732.8
Transnational Labor Collaboration: Mexican Union's Perspectives and Experiences

Wednesday, July 16, 2014: 12:00 PM
Room: Booth 41
Distributed Paper
Sarah HERNANDEZ , Division of Social Sciences, New College of Florida, Sarasota, FL
The study of transnational collaboration in social movements has a long tradition, yet a focus on labor union solidarity across borders is rather recent and, surprisingly, there is very little cross continental fertilization among scholars. In this study I seek to bring together scholarship from the Americas and Europe as I seek to understand the experience Mexican labor unions have had with transnational labor collaboration. I contribute to our understanding of transnational labor collaboration by viewing it from the perspective and experience of unions in the South.

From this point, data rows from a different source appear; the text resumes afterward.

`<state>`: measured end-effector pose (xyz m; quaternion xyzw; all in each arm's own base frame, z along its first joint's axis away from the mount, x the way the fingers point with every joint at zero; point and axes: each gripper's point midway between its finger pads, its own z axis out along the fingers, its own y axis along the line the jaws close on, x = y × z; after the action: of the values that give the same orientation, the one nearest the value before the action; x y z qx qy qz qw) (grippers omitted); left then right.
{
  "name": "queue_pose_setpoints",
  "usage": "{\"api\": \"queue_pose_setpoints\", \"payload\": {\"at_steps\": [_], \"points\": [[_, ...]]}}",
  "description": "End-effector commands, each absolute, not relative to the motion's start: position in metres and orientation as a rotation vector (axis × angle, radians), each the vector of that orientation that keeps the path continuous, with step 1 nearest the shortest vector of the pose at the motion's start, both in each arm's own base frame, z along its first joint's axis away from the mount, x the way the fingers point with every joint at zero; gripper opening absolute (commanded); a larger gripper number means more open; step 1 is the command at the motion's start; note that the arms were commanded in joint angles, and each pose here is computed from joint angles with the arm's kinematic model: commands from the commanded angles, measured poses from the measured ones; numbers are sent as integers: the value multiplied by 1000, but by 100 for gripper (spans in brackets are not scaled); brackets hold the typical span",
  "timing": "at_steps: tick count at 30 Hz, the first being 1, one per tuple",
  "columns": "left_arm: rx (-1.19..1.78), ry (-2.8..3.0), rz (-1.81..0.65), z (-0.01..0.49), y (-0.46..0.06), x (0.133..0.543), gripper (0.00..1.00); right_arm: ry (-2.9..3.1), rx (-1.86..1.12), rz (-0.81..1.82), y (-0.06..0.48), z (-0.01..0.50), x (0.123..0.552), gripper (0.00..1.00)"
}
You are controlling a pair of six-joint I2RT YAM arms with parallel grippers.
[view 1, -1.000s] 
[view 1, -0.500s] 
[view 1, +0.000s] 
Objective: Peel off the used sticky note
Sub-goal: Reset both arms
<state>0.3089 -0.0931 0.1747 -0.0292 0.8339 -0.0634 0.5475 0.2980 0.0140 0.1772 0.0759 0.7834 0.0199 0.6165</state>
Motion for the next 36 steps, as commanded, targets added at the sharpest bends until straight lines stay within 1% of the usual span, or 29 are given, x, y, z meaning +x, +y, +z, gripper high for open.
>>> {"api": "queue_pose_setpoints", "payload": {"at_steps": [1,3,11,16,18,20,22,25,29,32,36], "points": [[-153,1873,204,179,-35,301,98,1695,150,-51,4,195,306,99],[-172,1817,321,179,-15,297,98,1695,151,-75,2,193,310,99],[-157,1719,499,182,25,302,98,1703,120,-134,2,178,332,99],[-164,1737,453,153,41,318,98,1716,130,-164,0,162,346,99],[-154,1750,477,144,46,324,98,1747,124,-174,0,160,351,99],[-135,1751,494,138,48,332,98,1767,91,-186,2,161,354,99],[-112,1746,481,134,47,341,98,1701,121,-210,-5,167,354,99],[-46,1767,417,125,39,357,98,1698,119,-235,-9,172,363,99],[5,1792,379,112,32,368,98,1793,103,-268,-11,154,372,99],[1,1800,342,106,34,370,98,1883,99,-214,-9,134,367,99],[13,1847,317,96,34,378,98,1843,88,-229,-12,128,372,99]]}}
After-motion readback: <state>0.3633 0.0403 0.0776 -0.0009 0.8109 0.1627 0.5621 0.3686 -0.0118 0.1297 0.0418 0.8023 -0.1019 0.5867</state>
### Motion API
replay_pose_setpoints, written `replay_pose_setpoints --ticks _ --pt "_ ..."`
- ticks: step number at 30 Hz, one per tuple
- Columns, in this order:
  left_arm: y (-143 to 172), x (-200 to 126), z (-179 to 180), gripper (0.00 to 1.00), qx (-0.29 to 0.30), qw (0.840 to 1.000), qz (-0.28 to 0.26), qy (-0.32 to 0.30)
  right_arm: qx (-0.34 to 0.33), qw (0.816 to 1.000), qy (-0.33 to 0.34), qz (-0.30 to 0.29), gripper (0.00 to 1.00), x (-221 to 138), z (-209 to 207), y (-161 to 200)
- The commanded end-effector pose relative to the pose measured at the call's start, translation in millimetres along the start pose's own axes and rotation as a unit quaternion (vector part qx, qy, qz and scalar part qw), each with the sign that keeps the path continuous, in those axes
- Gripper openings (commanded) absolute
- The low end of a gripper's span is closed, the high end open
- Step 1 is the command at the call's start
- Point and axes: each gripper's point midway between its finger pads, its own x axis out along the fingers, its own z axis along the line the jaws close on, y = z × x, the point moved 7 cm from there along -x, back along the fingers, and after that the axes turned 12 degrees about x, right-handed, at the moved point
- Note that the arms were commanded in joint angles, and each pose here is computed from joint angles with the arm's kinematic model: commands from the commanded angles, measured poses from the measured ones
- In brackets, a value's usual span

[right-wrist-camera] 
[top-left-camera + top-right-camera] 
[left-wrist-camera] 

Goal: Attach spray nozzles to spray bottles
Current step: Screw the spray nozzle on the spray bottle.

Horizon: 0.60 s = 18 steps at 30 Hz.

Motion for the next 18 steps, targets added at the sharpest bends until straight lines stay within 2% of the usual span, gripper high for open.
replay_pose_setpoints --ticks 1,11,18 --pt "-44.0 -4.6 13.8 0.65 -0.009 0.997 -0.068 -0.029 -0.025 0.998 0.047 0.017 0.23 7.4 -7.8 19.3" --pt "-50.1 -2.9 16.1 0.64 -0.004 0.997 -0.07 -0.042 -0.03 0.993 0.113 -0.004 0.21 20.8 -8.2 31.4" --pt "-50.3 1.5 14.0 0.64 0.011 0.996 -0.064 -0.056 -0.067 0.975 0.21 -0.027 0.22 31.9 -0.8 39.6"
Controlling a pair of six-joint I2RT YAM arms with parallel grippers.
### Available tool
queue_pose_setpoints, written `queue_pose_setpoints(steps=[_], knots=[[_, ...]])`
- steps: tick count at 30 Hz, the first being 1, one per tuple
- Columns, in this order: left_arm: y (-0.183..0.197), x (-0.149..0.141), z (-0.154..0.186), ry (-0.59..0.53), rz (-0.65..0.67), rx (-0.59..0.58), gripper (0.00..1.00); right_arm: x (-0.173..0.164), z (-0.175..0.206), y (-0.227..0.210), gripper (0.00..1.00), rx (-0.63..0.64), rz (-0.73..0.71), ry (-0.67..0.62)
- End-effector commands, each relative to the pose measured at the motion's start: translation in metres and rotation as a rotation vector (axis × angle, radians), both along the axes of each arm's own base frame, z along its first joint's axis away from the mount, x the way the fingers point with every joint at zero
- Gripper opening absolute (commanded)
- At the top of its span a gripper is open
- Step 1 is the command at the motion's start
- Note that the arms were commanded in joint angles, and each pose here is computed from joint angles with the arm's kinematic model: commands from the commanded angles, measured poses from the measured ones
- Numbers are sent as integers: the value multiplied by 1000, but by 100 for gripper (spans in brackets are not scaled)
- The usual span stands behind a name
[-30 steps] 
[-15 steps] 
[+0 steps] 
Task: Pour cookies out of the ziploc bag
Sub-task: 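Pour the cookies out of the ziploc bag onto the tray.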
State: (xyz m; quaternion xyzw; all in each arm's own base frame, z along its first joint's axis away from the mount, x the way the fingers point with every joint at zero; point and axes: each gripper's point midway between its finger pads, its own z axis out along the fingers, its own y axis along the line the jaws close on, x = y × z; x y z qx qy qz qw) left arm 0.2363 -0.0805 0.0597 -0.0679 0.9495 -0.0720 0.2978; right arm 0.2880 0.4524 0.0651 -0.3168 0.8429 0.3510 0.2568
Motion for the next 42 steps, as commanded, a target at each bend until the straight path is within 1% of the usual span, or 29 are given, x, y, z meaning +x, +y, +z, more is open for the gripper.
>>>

Through interviews with 27 leaders of 16 unions, both corporatist and independent unions, I offer a broader picture of the factors that influence transnational labor collaboration. Unlike previous US scholarship, I do not only study independent unions, but also corporatist ones. Rather than select the enticing cases, I use a sample of various kinds of unions in Mexico, and explore what is their experience and view of transnational labor collaboration. This approach allows me to reveal more complexities in our understanding of transnational labor collaboration. Supporting earlier findings, I identify internal, external, structural, and economic factors influencing the possibility and shape of collaboration. However, I pay closer attention to ideological factors than has previously been done. This research also permits me to explore the difference between corporatist and independent unions’ transnational relations and the way national-level disagreements among unions and intra-union tensions play out at the international level.